>>>>>
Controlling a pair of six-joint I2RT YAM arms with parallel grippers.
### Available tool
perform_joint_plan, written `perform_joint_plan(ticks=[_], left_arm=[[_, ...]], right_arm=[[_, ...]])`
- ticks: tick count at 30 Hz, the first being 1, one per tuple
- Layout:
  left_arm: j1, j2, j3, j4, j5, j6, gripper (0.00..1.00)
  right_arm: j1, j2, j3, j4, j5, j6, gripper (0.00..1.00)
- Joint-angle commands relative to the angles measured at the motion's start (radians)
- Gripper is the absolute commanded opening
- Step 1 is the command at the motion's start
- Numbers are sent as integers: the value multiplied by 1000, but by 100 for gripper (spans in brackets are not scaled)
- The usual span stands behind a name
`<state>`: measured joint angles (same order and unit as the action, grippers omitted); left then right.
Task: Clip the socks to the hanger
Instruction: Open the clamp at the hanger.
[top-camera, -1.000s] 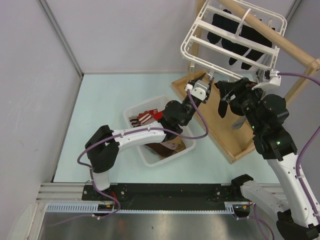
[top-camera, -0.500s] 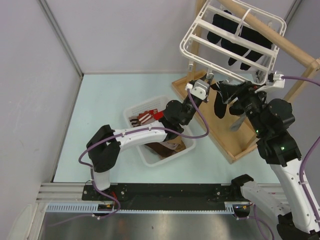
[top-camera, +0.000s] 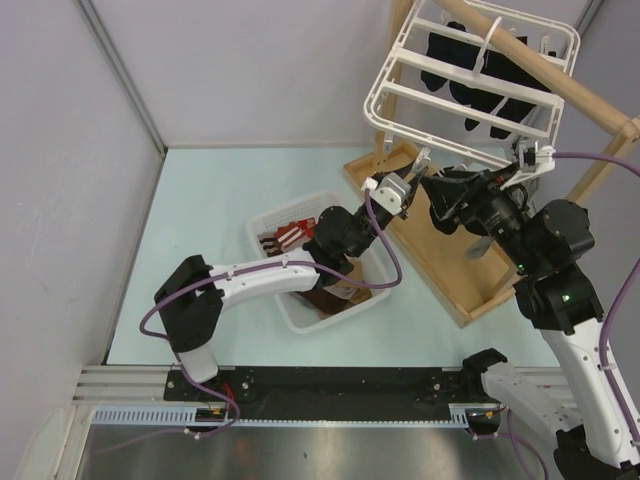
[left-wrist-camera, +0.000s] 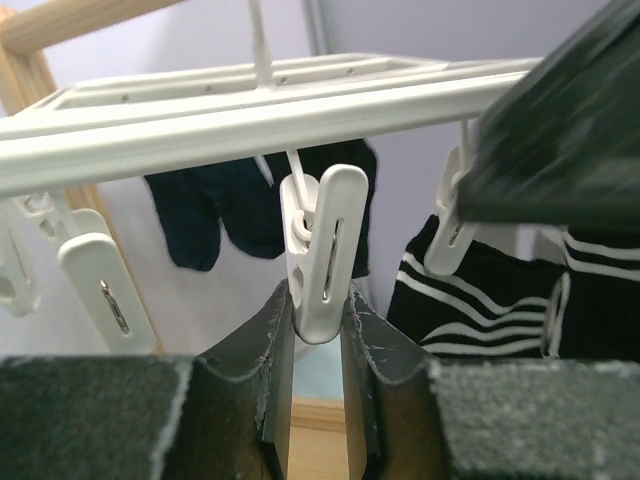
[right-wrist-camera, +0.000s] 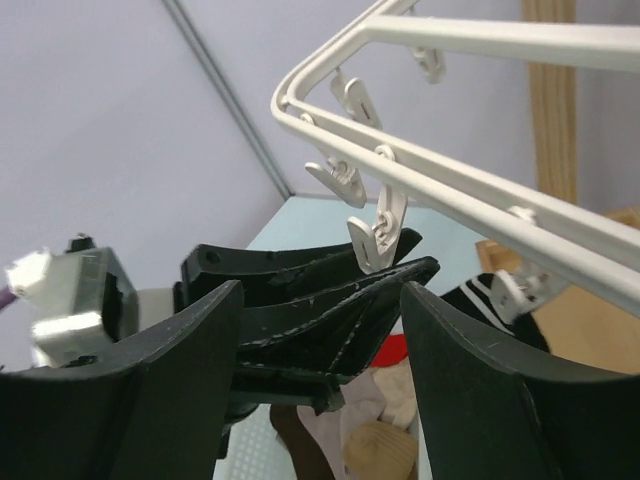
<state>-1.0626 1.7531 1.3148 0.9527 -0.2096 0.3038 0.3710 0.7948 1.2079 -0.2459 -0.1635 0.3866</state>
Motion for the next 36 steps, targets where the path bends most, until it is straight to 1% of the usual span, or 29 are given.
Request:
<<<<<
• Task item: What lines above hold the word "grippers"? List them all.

• Exercise result:
Controlling a pair of six-joint I2RT YAM arms with parallel grippers.
`<state>`: measured joint angles (same order and unit as the action, grippers omitted); left then right.

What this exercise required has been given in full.